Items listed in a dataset
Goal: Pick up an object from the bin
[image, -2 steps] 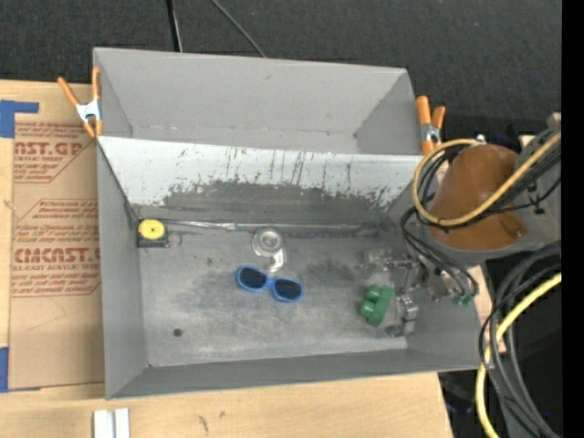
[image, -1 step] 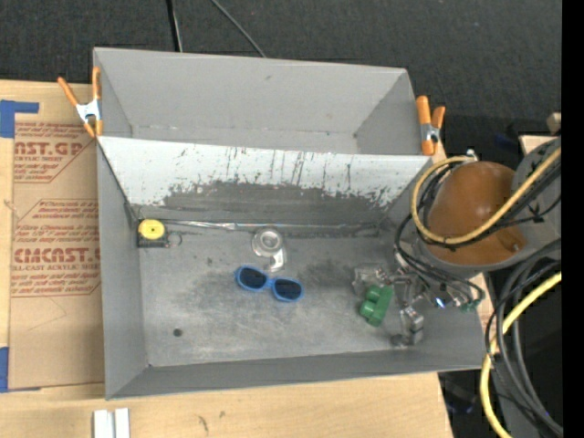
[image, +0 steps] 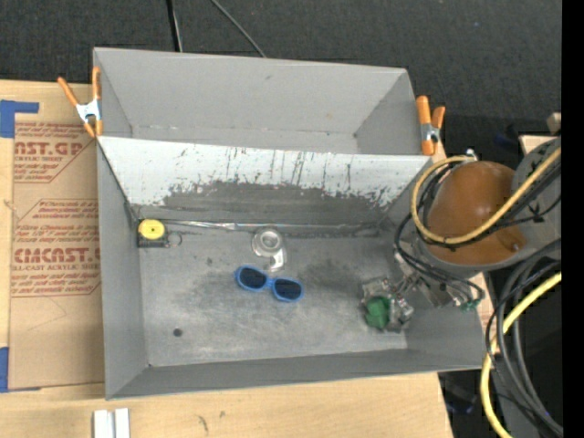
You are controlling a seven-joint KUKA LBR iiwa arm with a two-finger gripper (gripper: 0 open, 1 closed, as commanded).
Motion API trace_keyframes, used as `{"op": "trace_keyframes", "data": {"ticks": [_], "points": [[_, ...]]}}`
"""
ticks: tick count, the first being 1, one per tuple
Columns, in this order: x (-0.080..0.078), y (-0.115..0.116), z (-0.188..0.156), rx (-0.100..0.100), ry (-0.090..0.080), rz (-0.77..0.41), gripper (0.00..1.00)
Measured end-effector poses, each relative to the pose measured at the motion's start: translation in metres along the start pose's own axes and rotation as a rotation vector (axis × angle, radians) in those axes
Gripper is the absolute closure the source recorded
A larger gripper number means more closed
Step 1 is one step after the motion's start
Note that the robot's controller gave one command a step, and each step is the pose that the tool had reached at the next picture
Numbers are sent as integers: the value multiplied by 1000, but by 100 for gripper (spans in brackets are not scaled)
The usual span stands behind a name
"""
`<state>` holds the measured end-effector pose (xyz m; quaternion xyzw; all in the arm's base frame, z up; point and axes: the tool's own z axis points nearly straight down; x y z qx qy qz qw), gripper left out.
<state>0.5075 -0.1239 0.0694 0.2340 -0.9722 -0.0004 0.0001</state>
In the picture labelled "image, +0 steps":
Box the grey metal bin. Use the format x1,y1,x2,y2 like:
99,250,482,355
92,47,487,402

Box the clear glass cup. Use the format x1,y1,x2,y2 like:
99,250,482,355
250,226,289,274

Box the yellow and black tape measure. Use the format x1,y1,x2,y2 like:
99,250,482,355
136,218,172,249

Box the blue sunglasses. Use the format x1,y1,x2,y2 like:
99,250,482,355
234,265,306,304

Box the brown cardboard board, red print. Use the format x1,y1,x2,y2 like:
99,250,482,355
0,78,108,394

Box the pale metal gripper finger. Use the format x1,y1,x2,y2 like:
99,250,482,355
387,298,415,334
362,279,395,299

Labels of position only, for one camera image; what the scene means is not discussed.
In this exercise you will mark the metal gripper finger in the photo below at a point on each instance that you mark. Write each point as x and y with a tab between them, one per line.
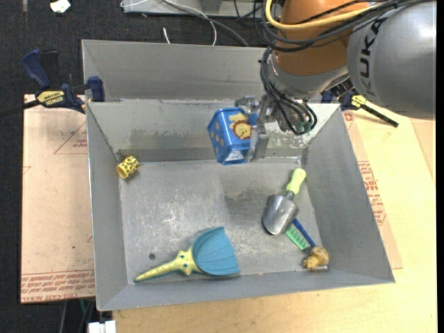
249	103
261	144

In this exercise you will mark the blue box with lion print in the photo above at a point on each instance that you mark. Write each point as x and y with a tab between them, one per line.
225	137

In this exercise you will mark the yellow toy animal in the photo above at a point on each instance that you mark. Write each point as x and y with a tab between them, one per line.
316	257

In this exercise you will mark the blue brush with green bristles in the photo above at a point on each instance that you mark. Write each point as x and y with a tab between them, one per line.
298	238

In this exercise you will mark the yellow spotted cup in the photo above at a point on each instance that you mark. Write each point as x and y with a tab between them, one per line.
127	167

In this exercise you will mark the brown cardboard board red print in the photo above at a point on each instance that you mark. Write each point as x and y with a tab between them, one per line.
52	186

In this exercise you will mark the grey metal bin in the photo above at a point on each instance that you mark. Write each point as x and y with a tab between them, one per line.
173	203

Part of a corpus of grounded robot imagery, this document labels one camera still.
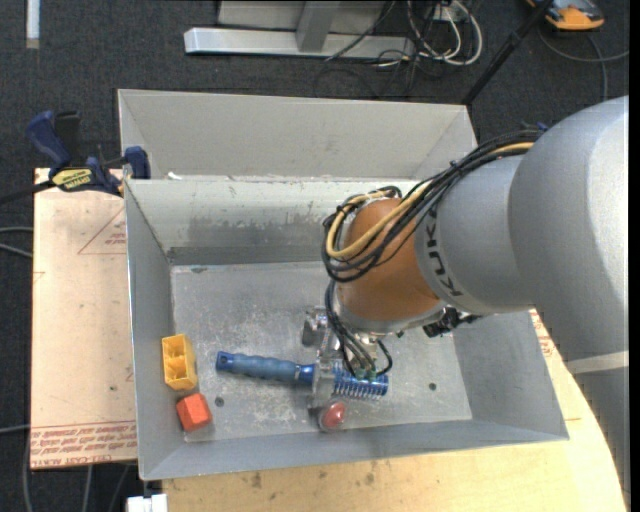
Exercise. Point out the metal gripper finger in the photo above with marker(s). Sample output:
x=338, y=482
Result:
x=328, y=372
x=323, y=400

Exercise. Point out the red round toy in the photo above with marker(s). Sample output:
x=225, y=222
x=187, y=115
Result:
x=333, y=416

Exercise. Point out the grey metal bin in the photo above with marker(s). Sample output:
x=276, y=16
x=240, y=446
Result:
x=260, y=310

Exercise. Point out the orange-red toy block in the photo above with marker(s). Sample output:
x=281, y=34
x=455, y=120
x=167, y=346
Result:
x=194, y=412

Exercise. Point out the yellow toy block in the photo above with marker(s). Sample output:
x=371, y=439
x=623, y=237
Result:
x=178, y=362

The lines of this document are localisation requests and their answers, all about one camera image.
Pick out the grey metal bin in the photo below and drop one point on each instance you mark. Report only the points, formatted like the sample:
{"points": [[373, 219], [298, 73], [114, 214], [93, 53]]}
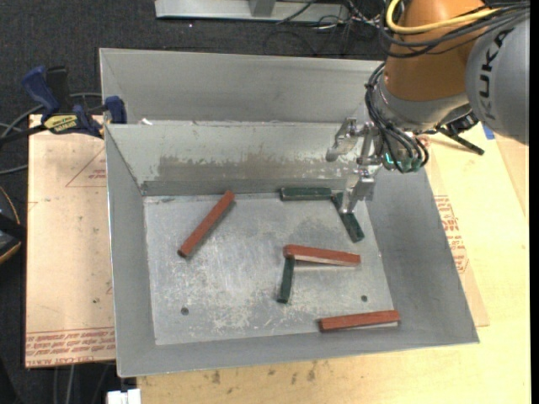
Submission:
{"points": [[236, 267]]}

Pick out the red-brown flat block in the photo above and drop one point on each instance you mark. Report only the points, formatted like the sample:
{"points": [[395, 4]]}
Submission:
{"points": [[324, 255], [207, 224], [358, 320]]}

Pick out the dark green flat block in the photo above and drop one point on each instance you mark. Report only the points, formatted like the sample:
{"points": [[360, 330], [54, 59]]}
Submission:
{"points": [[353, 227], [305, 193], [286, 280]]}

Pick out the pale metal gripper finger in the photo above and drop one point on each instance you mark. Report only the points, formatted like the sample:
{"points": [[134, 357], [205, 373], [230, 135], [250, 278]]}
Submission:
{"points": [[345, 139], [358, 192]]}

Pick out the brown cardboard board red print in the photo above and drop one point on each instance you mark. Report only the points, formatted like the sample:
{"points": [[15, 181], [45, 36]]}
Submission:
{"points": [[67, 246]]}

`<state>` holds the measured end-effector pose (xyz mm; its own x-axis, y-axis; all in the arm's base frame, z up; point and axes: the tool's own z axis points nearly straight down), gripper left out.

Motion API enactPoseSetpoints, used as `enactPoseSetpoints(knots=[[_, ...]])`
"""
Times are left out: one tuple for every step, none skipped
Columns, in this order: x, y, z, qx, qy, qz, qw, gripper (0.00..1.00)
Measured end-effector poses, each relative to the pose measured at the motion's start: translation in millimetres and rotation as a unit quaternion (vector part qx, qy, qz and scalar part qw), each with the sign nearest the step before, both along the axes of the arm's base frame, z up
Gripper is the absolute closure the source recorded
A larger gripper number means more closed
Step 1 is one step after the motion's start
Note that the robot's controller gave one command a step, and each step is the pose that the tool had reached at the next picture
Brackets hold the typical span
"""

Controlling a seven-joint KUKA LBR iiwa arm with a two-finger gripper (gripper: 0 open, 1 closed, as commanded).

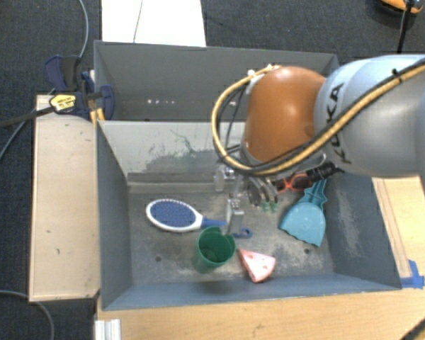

▶ What to work on
What lines in the records above include the string "pale"? Copy each one.

▶ Exercise answer
Box the pale metal gripper finger. Use the format x1,y1,x2,y2 like:
Pick out the pale metal gripper finger in the photo above and drop one point on each instance you mark. Report only the points, formatted like the sample:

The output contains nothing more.